Exact copies of all the entries are required.

[[ Task material, beginning ]]

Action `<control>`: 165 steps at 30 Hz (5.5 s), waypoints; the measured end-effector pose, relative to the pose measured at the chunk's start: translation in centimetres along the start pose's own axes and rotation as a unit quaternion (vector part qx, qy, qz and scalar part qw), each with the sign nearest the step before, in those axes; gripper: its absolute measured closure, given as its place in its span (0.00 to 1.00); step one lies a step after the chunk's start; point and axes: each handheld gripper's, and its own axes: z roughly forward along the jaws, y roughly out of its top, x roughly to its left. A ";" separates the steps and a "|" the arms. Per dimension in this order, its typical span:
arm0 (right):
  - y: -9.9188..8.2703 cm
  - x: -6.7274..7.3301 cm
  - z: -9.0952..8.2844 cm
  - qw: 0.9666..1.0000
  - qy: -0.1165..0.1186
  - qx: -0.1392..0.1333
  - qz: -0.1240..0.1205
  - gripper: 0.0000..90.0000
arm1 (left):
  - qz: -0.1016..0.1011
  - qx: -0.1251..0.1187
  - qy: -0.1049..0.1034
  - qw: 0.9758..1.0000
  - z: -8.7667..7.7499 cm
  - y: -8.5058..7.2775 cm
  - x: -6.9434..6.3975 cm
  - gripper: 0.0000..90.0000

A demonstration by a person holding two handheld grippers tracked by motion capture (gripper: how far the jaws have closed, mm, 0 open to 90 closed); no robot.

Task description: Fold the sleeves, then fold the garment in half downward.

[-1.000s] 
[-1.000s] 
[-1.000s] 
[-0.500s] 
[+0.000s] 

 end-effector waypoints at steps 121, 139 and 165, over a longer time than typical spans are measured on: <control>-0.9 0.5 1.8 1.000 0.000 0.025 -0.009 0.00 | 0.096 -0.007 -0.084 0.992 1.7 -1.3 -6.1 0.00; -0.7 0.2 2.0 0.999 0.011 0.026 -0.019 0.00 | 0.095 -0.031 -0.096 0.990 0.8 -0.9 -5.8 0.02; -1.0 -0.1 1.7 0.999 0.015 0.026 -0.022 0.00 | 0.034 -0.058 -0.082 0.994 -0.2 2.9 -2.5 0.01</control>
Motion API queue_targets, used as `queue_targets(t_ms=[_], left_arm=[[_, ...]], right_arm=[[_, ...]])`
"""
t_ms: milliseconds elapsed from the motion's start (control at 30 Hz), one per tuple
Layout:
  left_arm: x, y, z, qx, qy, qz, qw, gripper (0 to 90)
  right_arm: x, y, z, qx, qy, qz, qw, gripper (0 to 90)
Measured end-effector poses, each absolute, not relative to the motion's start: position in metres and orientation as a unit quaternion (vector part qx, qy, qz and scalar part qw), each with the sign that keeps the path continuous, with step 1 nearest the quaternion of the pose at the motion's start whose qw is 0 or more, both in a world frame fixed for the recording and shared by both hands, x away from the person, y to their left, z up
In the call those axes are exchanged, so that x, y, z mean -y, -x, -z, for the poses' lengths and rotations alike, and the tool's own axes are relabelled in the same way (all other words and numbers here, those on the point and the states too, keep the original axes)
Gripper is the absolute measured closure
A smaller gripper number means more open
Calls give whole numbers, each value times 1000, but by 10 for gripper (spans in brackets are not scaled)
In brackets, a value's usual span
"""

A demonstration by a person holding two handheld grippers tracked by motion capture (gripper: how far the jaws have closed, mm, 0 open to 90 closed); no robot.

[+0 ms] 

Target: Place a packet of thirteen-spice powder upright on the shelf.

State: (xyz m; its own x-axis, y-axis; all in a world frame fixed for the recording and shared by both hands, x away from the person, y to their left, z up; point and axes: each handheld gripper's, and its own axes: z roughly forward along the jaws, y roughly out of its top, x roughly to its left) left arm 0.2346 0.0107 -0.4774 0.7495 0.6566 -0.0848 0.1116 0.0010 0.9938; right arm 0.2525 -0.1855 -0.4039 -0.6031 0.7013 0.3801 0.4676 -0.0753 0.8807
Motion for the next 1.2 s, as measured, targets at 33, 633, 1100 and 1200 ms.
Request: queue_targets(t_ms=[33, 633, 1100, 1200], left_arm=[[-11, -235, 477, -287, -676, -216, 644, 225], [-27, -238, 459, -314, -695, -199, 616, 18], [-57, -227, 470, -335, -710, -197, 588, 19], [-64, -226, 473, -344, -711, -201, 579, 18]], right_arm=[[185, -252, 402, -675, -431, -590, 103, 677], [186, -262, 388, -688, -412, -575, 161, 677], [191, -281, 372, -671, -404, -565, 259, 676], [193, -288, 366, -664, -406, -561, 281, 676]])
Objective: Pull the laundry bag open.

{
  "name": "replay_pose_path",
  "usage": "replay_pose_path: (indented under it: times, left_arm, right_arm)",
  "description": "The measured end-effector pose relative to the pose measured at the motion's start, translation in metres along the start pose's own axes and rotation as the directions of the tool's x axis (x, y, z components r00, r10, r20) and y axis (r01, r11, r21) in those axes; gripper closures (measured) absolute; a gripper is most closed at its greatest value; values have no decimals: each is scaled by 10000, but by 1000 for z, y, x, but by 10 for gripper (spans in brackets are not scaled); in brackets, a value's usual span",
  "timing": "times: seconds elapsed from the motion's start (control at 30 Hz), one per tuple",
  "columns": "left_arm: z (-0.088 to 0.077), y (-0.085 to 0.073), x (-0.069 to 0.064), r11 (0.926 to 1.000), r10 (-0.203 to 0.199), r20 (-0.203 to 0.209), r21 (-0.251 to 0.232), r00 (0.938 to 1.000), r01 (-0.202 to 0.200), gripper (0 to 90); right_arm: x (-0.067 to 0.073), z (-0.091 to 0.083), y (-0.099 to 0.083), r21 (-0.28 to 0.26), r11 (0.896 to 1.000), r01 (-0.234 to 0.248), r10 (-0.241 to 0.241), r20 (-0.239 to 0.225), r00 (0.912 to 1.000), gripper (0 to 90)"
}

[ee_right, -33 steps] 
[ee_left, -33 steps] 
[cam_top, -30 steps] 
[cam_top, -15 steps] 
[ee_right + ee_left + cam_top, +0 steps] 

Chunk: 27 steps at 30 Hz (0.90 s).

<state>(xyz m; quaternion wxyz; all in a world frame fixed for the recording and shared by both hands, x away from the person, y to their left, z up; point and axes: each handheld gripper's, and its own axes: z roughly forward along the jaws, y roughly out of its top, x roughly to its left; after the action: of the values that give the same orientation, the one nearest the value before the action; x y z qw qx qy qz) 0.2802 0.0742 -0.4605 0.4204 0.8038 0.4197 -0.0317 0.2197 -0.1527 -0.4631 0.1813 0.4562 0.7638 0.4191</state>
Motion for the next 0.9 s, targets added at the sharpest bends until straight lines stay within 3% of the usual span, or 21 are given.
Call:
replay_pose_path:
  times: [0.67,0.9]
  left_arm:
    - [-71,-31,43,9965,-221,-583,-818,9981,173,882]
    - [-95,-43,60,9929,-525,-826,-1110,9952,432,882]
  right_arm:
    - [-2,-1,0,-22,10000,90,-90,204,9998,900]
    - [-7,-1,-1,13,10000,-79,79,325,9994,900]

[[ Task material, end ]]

▸ **Exercise response**:
Action `<control>`: 165 steps at 30 Hz (5.5 s), waypoints; the measured end-effector pose, relative to the pose measured at the chunk's start: translation in centimetres along the start pose's own axes and rotation as a unit quaternion (vector part qx, qy, qz and scalar part qw), each with the sign nearest the step before, in those axes; gripper: its absolute measured closure, given as its place in its span (0.00 to 1.00); step one lies a step after the chunk's start; point and axes: each handheld gripper's, and its own axes: z roughly forward along the jaws, y roughly out of its top, x roughly to its left. A ";" separates the steps and a "|" the arms. Per dimension in this order, its typical span:
arm0 (right):
  - y: -9.9188..8.2703 cm
  - x: -6.7274..7.3301 cm
  - z: -9.0952..8.2844 cm
  - qw: 0.9666..1.0000
  - qy: -0.1165..0.1186
  - qx: -0.1392..0.1333
  - qz: -0.1240..0.1205
  - gripper: 0.0000..90.0000
arm1 (left):
  - qz: -0.1016..0.1011
  - qx: -0.1251..0.1187
  - qy: -0.1049..0.1034
  - qw: 0.9758..1.0000
  - z: -8.7667..7.7499 cm
  - y: -8.5058..7.2775 cm
  - x: -6.9434..6.3975 cm
  - gripper: 0.0000..90.0000

A demonstration by a person holding two handheld grippers tracked by motion capture (gripper: how far the jaws have closed, mm, 0 open to 90 closed); no robot.

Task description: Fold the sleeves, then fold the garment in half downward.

[-1.000s] 
[-1.000s] 
[-1.000s] 
[-0.500s] 
[+0.000s] 

 end-effector waypoints at steps 121, 139 and 165, over a longer time than typical spans are measured on: <control>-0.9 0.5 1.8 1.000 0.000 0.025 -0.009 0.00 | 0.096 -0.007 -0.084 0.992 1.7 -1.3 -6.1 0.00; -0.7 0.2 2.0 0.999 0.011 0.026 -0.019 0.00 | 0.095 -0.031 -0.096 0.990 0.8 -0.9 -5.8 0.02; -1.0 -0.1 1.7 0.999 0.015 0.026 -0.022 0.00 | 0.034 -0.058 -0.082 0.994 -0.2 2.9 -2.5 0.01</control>
Motion API queue_targets, used as `queue_targets(t_ms=[_], left_arm=[[_, ...]], right_arm=[[_, ...]])`
"""
t_ms: milliseconds elapsed from the motion's start (control at 30 Hz), one per tuple
Layout:
  left_arm: x, y, z, qx, qy, qz, qw, gripper (0 to 90)
  right_arm: x, y, z, qx, qy, qz, qw, gripper (0 to 90)
Measured end-effector poses, each absolute, not relative to the motion's start: position in metres and orientation as a unit quaternion (vector part qx, qy, qz and scalar part qw), each with the sign that keeps the path continuous, with step 1 nearest the quaternion of the pose at the motion's start whose qw is 0 or more, both in a world frame fixed for the recording and shared by both hands, x away from the person, y to their left, z up
In the call those axes are exchanged, so that x, y, z mean -y, -x, -z, for the poses' lengths and rotations alike, and the tool's own axes are relabelled in the same way (all other words and numbers here, those on the point and the states too, keep the original axes)
Gripper is the absolute measured closure
A smaller gripper number means more open
Calls give whole numbers, each value times 1000, but by 10 for gripper (spans in brackets are not scaled)
In brackets, a value's usual span
"""

A demonstration by a person holding two handheld grippers tracked by motion capture (gripper: how far the jaws have closed, mm, 0 open to 90 closed); no robot.

[+0 ms] 

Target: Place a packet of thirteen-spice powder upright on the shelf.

State: (xyz m; its own x-axis, y-axis; all in a world frame fixed for the recording and shared by both hands, x away from the person, y to their left, z up; point and axes: each handheld gripper's, and its own axes: z roughly forward along the jaws, y roughly out of its top, x roughly to its left) left arm 0.2346 0.0107 -0.4774 0.7495 0.6566 -0.0848 0.1116 0.0010 0.9938; right arm 0.2525 -0.1855 -0.4039 -0.6031 0.7013 0.3801 0.4676 -0.0753 0.8807
Motion for the next 1.2 s, as measured, targets at 33, 633, 1100 and 1200 ms.
Request: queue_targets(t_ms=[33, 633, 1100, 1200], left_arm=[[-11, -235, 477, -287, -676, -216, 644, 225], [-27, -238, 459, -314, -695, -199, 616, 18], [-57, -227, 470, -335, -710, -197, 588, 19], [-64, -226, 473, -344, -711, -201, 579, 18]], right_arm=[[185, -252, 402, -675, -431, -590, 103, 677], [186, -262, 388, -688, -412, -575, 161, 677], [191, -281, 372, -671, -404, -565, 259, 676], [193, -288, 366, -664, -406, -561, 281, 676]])
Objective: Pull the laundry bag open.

{
  "name": "replay_pose_path",
  "usage": "replay_pose_path: (indented under it: times, left_arm, right_arm)",
  "description": "The measured end-effector pose relative to the pose measured at the motion's start, translation in metres along the start pose's own axes and rotation as the directions of the tool's x axis (x, y, z components r00, r10, r20) and y axis (r01, r11, r21) in those axes; gripper closures (measured) absolute; a gripper is most closed at its greatest value; values have no decimals: each is scaled by 10000, but by 1000 for z, y, x, but by 10 for gripper (spans in brackets are not scaled); in brackets, a value's usual span",
  "timing": "times: seconds elapsed from the motion's start (control at 30 Hz), one per tuple",
  "columns": "left_arm: z (-0.088 to 0.077), y (-0.085 to 0.073), x (-0.069 to 0.064), r11 (0.926 to 1.000), r10 (-0.203 to 0.199), r20 (-0.203 to 0.209), r21 (-0.251 to 0.232), r00 (0.938 to 1.000), r01 (-0.202 to 0.200), gripper (0 to 90); right_arm: x (-0.067 to 0.073), z (-0.091 to 0.083), y (-0.099 to 0.083), r21 (-0.28 to 0.26), r11 (0.896 to 1.000), r01 (-0.234 to 0.248), r10 (-0.241 to 0.241), r20 (-0.239 to 0.225), r00 (0.912 to 1.000), gripper (0 to 90)"
}

[ee_right, -33 steps] 
[ee_left, -33 steps] 
[cam_top, -30 steps] 
[cam_top, -15 steps] 
[ee_right + ee_left + cam_top, +0 steps] 

Chunk: 27 steps at 30 Hz (0.90 s).

<state>(xyz m; quaternion wxyz; all in a world frame fixed for the recording and shared by both hands, x away from the person, y to their left, z up; point and axes: each handheld gripper's, and its own axes: z roughly forward along the jaws, y roughly out of its top, x roughly to its left; after the action: of the values that give the same orientation, the one nearest the value before the action; x y z qw qx qy qz) 0.2802 0.0742 -0.4605 0.4204 0.8038 0.4197 -0.0317 0.2197 -0.1527 -0.4631 0.1813 0.4562 0.7638 0.4191</state>
Motion for the next 0.9 s, targets added at the sharpest bends until straight lines stay within 3% of the usual span, or 21 are given.
Call:
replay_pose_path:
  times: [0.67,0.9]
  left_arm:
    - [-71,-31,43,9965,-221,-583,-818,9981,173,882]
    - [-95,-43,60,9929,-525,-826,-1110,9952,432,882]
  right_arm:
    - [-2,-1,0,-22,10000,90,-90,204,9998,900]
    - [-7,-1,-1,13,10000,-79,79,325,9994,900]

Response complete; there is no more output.